Twin pregnancy with complete hydatidiform mole and co-existing fetus: A report of 15 cases with a clinicopathological analysis and DNA genotyping

Bingjian Lu; Yu Ma; Ying Shao; Enping Xu

doi:10.1016/j.prp.2022.154116

Twin pregnancy with complete hydatidiform mole and co-existing fetus: A report of 15 cases with a clinicopathological analysis and DNA genotyping

Pathol Res Pract. 2022 Oct:238:154116. doi: 10.1016/j.prp.2022.154116. Epub 2022 Sep 6.

Authors

Bingjian Lu¹, Yu Ma², Ying Shao³, Enping Xu⁴

Affiliations

¹ Department of Surgical Pathology and Center for Uterine Cancer Diagnosis & Therapy Research of Zhejiang Province, Zhejiang Provincial Key Laboratory of Precision Diagnosis and Therapy for Major Gynecological Diseases, Women's Hospital, School of Medicine, Zhejiang University, Hangzhou, Zhejiang Province, China. Electronic address: lbj@zju.edu.cn.
² Department of Clinical Laboratory Medicine, Women's Hospital, School of Medicine, Zhejiang University, Hangzhou, Zhejiang Province, China. Electronic address: 5308007@zju.edu.cn.
³ Department of Surgical Pathology, Women's Hospital, School of Medicine, Zhejiang University, Hangzhou, Zhejiang Province, China. Electronic address: shaoying0559@zju.edu.cn.
⁴ Department of Surgical Pathology, Women's Hospital & Department of Pathology & Pathophysiology, School of Medicine, Zhejiang University, Hangzhou, Zhejiang Province, China. Electronic address: xep@zju.edu.cn.

PMID: 36095920
DOI: 10.1016/j.prp.2022.154116

Abstract

Complete hydatidiform mole (CHM) with co-existing fetus (CHMCF) is very uncommon.
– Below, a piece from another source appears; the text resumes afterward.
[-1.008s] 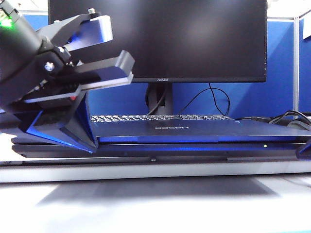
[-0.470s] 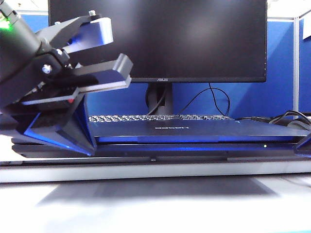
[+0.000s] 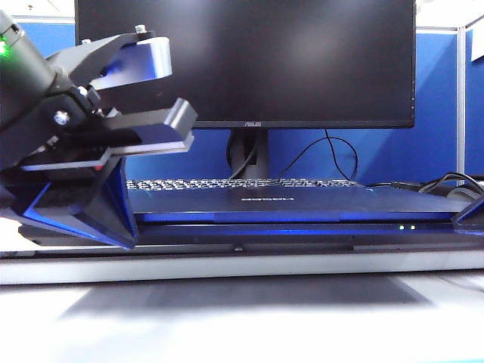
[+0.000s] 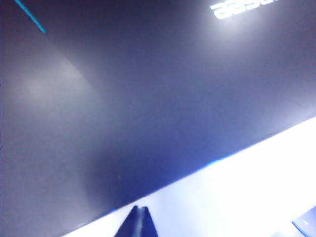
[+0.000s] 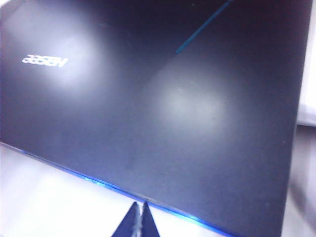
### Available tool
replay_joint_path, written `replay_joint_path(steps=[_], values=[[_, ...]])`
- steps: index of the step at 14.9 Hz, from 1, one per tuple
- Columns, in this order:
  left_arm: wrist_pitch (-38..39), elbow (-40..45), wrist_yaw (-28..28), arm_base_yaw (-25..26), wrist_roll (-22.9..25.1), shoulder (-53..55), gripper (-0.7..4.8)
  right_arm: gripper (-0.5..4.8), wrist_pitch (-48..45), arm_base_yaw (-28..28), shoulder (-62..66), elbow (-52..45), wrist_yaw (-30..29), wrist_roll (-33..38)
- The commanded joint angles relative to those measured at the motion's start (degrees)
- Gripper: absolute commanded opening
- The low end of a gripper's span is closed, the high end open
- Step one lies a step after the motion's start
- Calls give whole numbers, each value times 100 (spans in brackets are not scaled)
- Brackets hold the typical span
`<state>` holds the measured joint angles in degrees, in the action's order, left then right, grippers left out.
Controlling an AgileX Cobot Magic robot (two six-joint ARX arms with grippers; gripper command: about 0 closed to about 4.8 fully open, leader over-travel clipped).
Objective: Open the lid of the black laptop.
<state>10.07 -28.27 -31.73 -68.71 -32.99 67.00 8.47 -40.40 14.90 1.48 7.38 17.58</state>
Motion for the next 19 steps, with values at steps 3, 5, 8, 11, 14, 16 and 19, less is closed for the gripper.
replay_joint_path(steps=[3, 5, 8, 11, 14, 16, 19], values=[[-61, -7, -72, 109, 20, -7, -5, -6, -101, 2, 2, 24, 177, -81], [-81, -7, -33, 286, 22, -7, -5, -6, -122, 2, 2, 24, 177, -94], [-109, -7, 46, 358, 114, -7, -5, -6, -151, 4, 2, 24, 188, -96], [-380, -7, 46, 358, 153, -7, -5, -6, -151, 2, 2, 24, 197, -114], [-402, -7, -24, 358, 214, -7, -5, -6, -291, 2, 2, 24, 219, -125], [-466, -7, -68, 358, 273, -7, -5, -6, -313, 2, 2, 24, 313, -133], [-702, -9, -168, 358, 407, -7, -5, -6, -337, 2, 2, 24, 352, -136]])
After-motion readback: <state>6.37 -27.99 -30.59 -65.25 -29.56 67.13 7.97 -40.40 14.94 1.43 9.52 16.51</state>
In this study, we investigated the clinicopathological features and DNA genotype in 15 CHMCF. Seven patients (46.7%) developed post-molar gestational trophoblastic disease (GTD), 5 of which had lung metastasis. CHMCF was histologically characterized by a mixed pattern of CHM and the non-molar placenta, mimicking partial hydatidiform mole and placental mesenchymal dysplasia. p57 immunostaining showed a divergent staining pattern, positive in the normal placenta and negative in the CHM component. DNA genotyping of the CHM villi demonstrated exclusively paternal alleles consisting of homozygous/monospermic (n = 9) and heterozygous/dispermic patterns (n = 5) at multiple informative loci. We conclude that CHMCF confers a high risk for post-molar GTD. DNA genotyping contributes significantly to the precision diagnosis of CHMCF.

Keywords: Clinical outcomes; Complete hydatidiform mole; Diagnosis; Genotype; Twin pregnancy.